TASK PROMPT: Where a line contains the word "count", copy that line from the records below.

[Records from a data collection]
▽

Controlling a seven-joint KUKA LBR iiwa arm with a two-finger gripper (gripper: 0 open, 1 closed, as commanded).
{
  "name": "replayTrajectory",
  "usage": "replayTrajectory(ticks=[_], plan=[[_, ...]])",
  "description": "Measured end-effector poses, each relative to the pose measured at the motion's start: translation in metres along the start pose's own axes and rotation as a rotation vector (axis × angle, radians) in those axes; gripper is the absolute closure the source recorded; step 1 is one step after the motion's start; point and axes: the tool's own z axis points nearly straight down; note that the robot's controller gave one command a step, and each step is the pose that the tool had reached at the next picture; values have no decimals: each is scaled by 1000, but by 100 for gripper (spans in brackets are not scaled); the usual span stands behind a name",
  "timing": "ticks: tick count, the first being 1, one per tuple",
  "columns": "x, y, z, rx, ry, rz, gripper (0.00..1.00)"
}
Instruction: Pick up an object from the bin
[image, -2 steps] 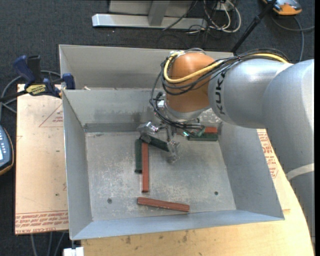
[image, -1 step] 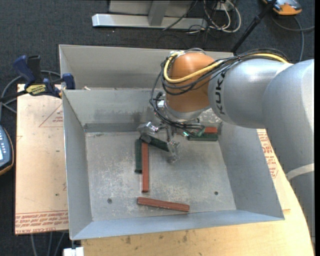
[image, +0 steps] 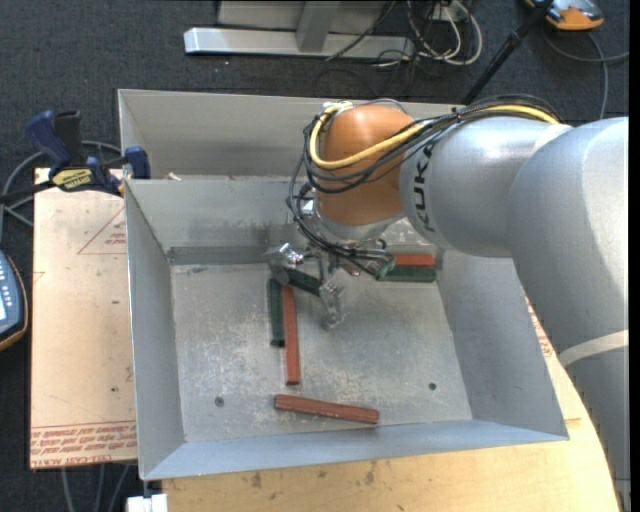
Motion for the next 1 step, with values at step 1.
replayTrajectory(ticks=[1], plan=[[-4,5,3,2,0,-127,0]])
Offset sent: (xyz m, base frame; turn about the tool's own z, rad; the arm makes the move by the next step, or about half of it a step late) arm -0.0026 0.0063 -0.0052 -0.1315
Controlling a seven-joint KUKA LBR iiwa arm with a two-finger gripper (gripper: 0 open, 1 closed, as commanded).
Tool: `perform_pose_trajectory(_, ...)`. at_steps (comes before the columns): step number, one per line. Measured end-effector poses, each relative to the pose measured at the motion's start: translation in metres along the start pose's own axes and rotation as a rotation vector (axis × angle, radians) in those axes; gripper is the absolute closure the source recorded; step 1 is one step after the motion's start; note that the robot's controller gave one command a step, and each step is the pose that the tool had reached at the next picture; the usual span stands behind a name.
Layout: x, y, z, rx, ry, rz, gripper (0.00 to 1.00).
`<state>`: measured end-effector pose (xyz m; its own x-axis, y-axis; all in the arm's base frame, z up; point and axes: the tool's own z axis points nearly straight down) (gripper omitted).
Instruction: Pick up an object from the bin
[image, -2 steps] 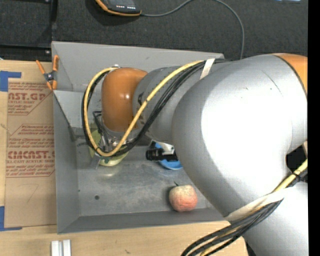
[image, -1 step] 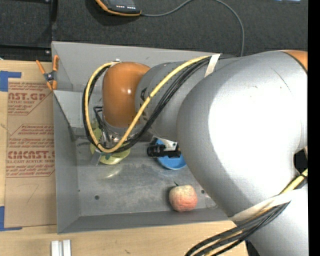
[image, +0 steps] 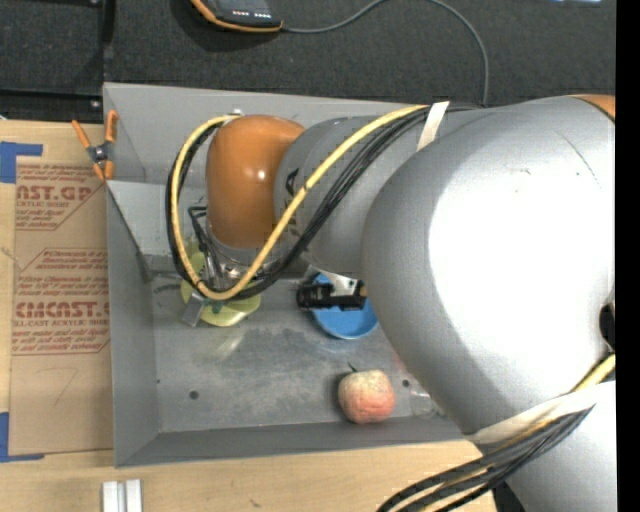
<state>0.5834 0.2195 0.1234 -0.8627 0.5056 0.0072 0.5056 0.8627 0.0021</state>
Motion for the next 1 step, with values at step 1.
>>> perform_pose_trajectory(1,0.0004,-0.0004,-0.0100,0.002,0.002,0.000,1.00)
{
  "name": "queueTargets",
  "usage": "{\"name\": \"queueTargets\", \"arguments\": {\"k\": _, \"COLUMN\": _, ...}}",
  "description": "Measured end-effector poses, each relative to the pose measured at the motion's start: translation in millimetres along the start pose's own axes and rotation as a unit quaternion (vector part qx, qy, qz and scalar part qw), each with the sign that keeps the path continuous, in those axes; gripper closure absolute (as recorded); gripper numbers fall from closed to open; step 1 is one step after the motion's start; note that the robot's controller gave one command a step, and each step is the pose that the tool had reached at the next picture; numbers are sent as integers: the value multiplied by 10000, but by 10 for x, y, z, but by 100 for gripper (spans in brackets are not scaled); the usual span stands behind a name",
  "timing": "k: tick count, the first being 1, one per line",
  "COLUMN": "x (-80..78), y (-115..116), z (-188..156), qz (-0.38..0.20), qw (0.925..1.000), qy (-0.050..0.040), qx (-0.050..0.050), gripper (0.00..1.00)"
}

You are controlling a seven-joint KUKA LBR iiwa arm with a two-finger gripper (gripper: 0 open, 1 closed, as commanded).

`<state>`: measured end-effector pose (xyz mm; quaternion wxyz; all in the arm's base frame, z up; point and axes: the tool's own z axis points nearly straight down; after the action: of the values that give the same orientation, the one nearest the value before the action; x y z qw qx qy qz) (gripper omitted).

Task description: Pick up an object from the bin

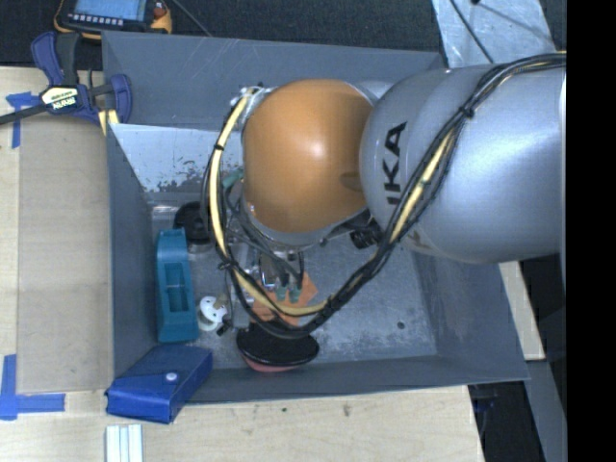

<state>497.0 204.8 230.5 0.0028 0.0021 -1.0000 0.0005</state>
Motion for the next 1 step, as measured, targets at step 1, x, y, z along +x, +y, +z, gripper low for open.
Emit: {"name": "queueTargets", "arguments": {"k": 1, "x": -16, "y": -13, "z": -48, "qz": 20, "qw": 10000, "qy": -40, "qx": -11, "gripper": 0}}
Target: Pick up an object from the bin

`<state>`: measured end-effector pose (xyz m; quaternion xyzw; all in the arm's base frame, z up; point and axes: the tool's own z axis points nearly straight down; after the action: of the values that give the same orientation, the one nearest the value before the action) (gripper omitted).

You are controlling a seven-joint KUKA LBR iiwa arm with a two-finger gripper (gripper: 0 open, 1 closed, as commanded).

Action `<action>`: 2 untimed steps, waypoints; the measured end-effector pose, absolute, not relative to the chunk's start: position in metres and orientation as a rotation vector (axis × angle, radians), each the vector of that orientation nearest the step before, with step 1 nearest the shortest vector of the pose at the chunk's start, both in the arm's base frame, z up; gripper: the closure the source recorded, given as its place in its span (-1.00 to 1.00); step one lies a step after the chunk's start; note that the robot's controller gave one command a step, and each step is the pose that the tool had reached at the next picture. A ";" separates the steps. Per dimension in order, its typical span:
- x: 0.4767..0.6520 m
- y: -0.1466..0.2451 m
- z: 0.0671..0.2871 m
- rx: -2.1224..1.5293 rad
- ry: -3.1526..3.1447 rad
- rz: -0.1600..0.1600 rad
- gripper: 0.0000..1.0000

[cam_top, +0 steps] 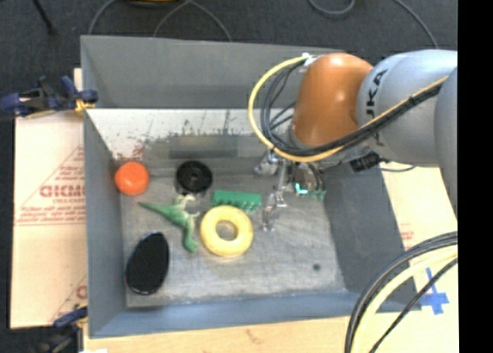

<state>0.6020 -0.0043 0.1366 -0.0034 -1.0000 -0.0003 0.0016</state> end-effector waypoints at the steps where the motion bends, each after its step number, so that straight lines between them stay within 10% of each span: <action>1: 0.604 -0.004 0.141 -0.011 -3.146 -0.001 -1.00; 2: 0.585 0.048 0.091 0.381 -3.153 0.008 1.00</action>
Offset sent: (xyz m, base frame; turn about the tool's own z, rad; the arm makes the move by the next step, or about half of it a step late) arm -0.0310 0.0562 -0.0666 -0.2536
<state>0.5855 0.0483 0.0914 0.1201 -0.9926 0.0026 -0.0173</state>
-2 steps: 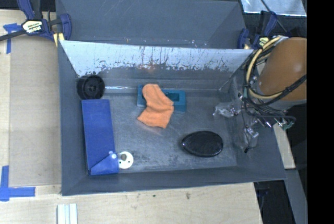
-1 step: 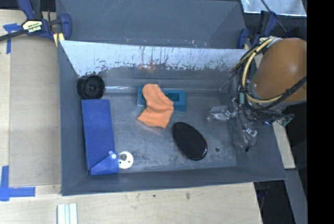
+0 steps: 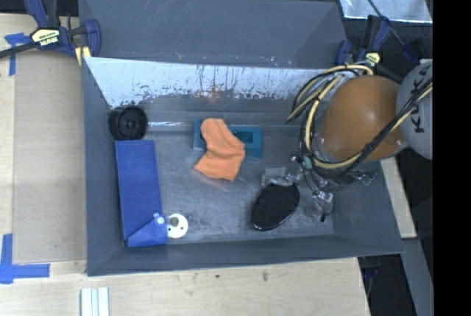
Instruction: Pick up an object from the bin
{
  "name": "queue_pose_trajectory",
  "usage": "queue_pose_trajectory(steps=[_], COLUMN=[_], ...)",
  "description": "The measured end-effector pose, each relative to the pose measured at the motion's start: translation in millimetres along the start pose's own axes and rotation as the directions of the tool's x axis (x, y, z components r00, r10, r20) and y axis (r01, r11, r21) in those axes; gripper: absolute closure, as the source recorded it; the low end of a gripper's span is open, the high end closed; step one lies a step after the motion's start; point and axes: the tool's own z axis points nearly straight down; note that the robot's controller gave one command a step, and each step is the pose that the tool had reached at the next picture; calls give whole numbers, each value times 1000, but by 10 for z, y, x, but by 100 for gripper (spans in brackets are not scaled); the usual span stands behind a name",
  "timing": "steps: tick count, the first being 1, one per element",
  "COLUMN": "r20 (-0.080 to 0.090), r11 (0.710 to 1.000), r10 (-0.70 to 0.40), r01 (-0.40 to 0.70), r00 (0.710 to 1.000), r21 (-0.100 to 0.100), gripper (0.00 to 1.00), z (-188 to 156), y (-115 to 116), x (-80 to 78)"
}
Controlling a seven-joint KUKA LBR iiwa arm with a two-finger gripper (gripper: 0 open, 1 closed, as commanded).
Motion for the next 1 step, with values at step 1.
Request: queue_pose_trajectory(steps=[1], r20=[3], r11=[1000], r10=[0], r01=[0], r00=[1000], r21=[5], gripper=[100], z=[-31], y=[239], x=[-245])
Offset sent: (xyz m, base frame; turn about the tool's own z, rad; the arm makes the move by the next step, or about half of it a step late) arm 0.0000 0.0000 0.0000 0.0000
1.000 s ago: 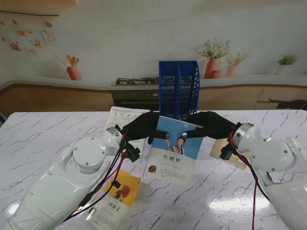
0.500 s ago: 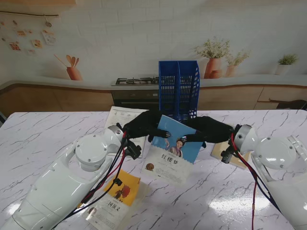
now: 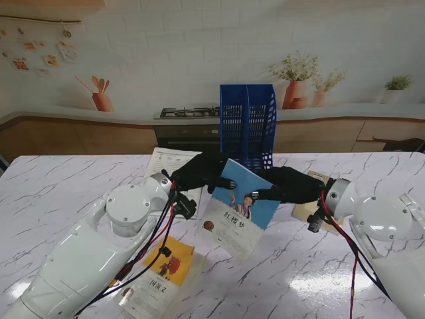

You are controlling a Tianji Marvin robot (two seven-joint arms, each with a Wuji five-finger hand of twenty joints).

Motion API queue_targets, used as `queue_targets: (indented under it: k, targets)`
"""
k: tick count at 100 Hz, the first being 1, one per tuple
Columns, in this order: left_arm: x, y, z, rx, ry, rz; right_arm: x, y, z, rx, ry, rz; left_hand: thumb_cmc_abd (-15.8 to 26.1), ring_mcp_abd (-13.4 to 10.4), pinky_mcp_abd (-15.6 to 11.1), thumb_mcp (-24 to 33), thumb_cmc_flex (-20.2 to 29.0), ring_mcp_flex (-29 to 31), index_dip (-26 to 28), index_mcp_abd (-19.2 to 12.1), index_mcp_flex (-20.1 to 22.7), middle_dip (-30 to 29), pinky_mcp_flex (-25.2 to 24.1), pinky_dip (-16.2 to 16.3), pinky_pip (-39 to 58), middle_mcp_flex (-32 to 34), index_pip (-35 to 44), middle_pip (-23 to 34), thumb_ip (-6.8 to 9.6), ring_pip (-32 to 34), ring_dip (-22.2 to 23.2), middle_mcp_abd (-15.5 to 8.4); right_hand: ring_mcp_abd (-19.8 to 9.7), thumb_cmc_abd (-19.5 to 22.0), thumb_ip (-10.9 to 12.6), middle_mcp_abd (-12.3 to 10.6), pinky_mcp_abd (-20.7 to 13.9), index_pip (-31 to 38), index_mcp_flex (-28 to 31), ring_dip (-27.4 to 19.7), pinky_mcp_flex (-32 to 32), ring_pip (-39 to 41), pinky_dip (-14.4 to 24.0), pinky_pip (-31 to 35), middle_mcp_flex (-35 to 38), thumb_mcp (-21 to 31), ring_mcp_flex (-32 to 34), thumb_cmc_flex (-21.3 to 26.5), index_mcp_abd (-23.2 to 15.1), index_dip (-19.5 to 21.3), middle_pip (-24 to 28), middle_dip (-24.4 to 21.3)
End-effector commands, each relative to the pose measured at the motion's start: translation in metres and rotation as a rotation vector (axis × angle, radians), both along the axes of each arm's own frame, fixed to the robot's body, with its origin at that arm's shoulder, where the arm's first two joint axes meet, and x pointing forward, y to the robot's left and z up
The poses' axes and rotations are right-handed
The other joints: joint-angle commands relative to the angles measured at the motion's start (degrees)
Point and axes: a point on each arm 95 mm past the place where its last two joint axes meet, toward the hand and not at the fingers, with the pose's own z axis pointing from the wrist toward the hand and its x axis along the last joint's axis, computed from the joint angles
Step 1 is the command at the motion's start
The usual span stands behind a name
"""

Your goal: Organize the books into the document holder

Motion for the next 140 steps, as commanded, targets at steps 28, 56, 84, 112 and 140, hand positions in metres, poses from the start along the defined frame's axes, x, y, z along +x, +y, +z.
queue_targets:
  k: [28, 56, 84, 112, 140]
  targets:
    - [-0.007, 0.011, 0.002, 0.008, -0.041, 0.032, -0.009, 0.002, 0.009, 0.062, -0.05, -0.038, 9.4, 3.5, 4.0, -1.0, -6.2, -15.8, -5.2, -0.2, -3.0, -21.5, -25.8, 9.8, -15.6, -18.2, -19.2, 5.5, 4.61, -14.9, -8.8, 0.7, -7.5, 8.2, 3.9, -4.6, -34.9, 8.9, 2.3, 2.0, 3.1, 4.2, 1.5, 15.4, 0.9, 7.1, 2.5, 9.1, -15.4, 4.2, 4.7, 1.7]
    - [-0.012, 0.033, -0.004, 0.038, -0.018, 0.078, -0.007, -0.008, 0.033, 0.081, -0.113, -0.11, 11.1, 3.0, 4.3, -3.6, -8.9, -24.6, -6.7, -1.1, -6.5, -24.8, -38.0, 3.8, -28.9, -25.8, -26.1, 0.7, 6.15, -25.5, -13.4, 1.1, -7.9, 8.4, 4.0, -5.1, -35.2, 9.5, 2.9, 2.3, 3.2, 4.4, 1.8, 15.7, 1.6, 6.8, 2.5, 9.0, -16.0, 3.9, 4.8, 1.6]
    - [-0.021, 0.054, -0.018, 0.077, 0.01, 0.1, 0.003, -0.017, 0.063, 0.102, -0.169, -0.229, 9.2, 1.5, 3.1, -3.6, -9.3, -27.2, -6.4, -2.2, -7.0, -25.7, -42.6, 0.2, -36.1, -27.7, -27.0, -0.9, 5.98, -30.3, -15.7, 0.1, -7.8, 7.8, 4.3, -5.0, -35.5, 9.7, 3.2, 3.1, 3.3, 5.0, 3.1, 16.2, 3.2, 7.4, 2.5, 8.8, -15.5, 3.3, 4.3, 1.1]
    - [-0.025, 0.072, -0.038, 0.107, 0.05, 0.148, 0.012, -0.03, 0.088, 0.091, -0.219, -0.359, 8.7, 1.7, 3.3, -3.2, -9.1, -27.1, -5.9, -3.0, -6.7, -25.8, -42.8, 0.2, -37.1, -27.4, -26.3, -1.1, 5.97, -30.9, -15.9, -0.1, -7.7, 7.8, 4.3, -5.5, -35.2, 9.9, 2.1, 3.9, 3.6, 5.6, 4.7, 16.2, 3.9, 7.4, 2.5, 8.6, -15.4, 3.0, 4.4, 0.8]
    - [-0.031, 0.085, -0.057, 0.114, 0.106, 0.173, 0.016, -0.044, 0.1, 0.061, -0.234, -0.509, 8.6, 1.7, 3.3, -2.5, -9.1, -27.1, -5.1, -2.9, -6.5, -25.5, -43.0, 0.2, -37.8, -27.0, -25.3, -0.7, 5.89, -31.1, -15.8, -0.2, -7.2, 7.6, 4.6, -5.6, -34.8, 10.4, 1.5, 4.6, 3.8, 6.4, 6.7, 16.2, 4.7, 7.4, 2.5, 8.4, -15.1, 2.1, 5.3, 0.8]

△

EXERCISE SOLUTION:
  "timing": "ticks: tick count, the first being 1, one per tuple",
  "timing": "k: tick count, the first being 1, one per line",
  "timing": "steps: tick count, the first being 1, one per element",
k: tick count at 100 Hz, the first being 1, one per tuple

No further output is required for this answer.